Background information
- Origin: Cambridge, Massachusetts
- Genres: Mallet percussion; Found objects music; Physical theater;
- Years active: 1999–present
- Website: harvardthud.com

YouTube information
- Channel: HarvardUndergradDrummers;
- Years active: 2009–present
- Subscribers: 364 thousand
- Views: 86.6 million

= The Harvard Undergraduate Drummers =

THUD (or The Harvard Undergraduate Drummers) is an undergraduate student-led music group from Harvard University in Cambridge, Massachusetts. Founded in 1999, the group performs with a diverse set of percussive instruments in the style of mixed percussion groups such as STOMP and the Blue Man Group. In addition to traditional and ethnic percussion instruments, the group is known for making creative use out of everyday items, such as brooms and plastic SOLO cups. As of 2020, they are best known for their performances using boomwhackers—hollow, plastic tubes that can be struck on any surface to create a pitched tone.
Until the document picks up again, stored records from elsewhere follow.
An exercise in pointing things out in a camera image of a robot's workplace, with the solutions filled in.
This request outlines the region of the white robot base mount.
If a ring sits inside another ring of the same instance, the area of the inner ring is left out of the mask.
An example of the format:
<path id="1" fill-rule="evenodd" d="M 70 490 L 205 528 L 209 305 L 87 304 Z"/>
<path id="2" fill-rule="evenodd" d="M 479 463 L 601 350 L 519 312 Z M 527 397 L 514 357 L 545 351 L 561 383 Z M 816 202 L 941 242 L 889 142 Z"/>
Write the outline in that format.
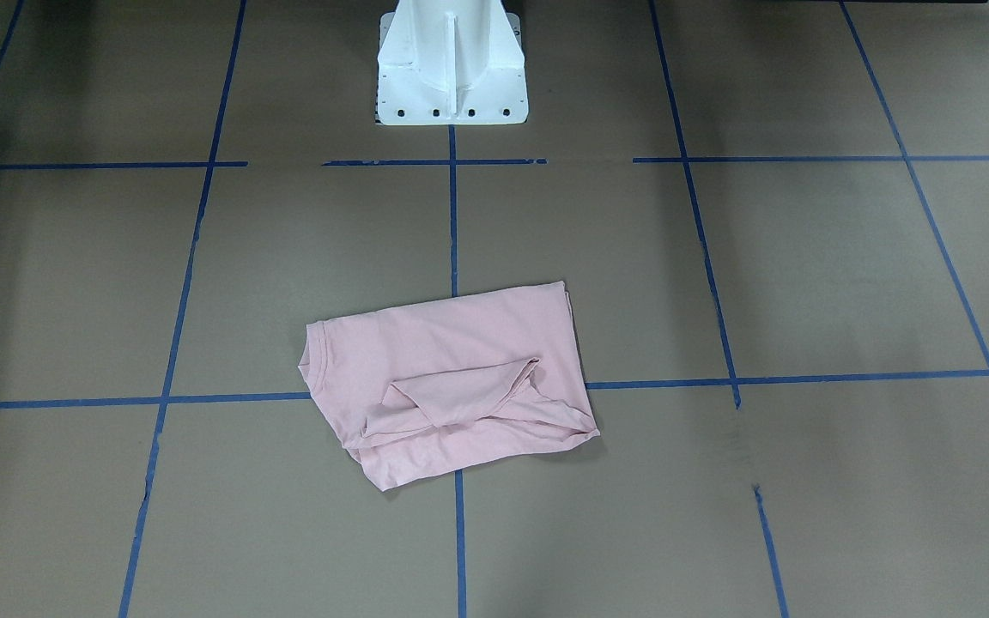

The group gained exposure for their performances on YouTube as early as 2009, but THUD wouldn't gain significant prominence outside of Harvard until late 2018, when videos of the group's performances with boomwhackers went viral. In this time, the number of their subscribers quadrupled in two months. As of June 2021, the group has 360,000 subscribers and 69,000,000 views.

The group writes their own arrangements of songs especially for their particular instrumentation. Their repertoire (and the content of their video performances) includes covers of popular songs, such as Toto's "Africa" and "Don't Stop Believin'," as well as internet meme-related songs, such as Darude - "Sandstorm" and "All Star" by Smash Mouth.